According to a study commissioned by the Kuwaiti government, western media coverage of the Middle East is overly preoccupied with, and dominated by negative stories typified by terrorism, anti-Americanism and the occupation of Iraq.
“The terms Islamic or Muslim are linked to extremism, militant, jihads, as if they belonged together inextricably and naturally (Muslim extremist, Islamic terror, Islamic war, Muslim time bomb).
"In many cases, the press talks and writes about Muslims in ways that would not be acceptable if the reference were to Jewish, black or fundamentalist Christians”, the report claims.
An important finding of the report is that television news and documentaries are the most influential sources for peoples’ general perceptions of Islam, followed by newspapers.
About 37% of those surveyed said they had very limited exposure to news and information about Islam, with almost 75% saying the media depicts Arab Muslims and Islam accurately only half the time.
In another revealing study, Jack Shaheen, a Lebanese-American professor, undertook a study of some 900 Hollywood films featuring Arab characters, which he rather wittily entitled ‘Reel Bad Arabs’. He accused the film-makers of "systematic, pervasive and unapologetic degradation and dehumanisation of a people".
Judith Brown, the director of Arab Media Watch, an independent media monitor in the United Kingdom, notes that the Lebanese writer Edward Said exposed how ‘19th-century Orientalist discourses created ideas about the Orient; its sensuality, its tendency to despotism, its aberrant mentality, its habits of inaccuracy, its backwardness’. She believes that ‘in the same manner, Arabs are displayed as inherently inferior to Westerners and benefiting from Western intervention.’
According to Mrs Brown, such notions of the eastern mind are ingrained in the westerner’s psyche, and are confirmed when he looks at the Middle East.

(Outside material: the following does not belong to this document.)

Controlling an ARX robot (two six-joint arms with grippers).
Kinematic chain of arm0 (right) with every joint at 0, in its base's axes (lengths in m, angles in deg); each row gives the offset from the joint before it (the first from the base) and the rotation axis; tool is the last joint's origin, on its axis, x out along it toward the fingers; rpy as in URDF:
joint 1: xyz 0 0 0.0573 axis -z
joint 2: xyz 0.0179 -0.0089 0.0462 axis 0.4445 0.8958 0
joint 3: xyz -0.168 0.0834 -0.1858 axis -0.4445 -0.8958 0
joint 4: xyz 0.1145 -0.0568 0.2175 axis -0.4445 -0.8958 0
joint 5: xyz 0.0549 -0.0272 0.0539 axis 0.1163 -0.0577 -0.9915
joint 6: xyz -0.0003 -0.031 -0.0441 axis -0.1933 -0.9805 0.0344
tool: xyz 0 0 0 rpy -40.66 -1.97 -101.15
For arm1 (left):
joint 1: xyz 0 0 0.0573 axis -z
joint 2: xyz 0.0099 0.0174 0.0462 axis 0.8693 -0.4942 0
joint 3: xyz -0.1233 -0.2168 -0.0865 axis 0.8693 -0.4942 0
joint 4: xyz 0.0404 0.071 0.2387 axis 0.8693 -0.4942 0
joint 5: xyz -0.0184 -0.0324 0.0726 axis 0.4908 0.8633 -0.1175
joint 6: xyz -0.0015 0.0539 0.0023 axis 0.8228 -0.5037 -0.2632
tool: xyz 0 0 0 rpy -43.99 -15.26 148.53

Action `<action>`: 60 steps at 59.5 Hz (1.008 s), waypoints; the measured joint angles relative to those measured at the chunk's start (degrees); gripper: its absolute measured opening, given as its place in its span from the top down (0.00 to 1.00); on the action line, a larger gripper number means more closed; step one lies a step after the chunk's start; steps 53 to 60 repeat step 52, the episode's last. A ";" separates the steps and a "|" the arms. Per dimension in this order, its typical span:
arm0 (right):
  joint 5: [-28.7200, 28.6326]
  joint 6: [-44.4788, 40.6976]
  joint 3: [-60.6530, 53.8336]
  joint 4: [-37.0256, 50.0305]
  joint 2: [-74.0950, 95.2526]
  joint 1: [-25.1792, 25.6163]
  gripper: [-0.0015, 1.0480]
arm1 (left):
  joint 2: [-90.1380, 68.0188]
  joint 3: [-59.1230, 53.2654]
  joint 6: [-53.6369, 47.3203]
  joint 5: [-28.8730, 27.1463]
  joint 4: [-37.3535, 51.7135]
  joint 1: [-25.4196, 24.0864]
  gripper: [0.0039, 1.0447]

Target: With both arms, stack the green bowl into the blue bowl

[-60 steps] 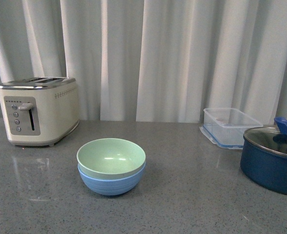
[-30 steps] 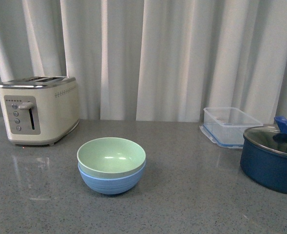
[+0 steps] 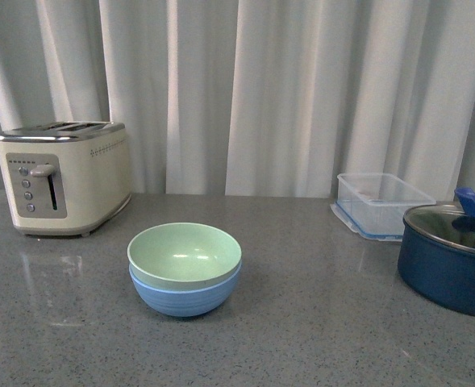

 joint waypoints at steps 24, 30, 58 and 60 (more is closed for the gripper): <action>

Hence the average westerner does not look at the Arab world with impartiality, but becomes victim to the cynical images he already bears. The extent to which this affects the media varies on the aims and objectives of the media giants and their political agendas.
The images beamed from the Arab world to our tv screens will invariably show what is happening in the troubled region, and much of it is unpleasant. Yet, at the same time, it is imperative that western news consumers are exposed to images of highly educated Arab professionals, aspiring young people, cultural delightss, impressive development schemes and the national ambitions of the Arab world. Such a balance in the media coverage of the region would go a long way in dispelling stereotypes and in the minds of many.
Conversely, Arabs must take the initiative in fighting adverse ethnic presentations of themselves in the media. Since 9/11 and the ensuing ‘war on terror’, many Arabs have begun to question the treatment they receive in the media. They must showcase the increasing pool of talented, highly articulate Arab individuals to the wider world, and strive to occupy positions of influence in the media. Some media organisations including Aljazeera have adopted this stance, with high quality English language news and documentaries now broadcast globally.
Such efforts will go a long way in dispelling negative stereotypes of the Arab world and increasing objective, nonpartisan coverage that other ethnic groups already enjoy.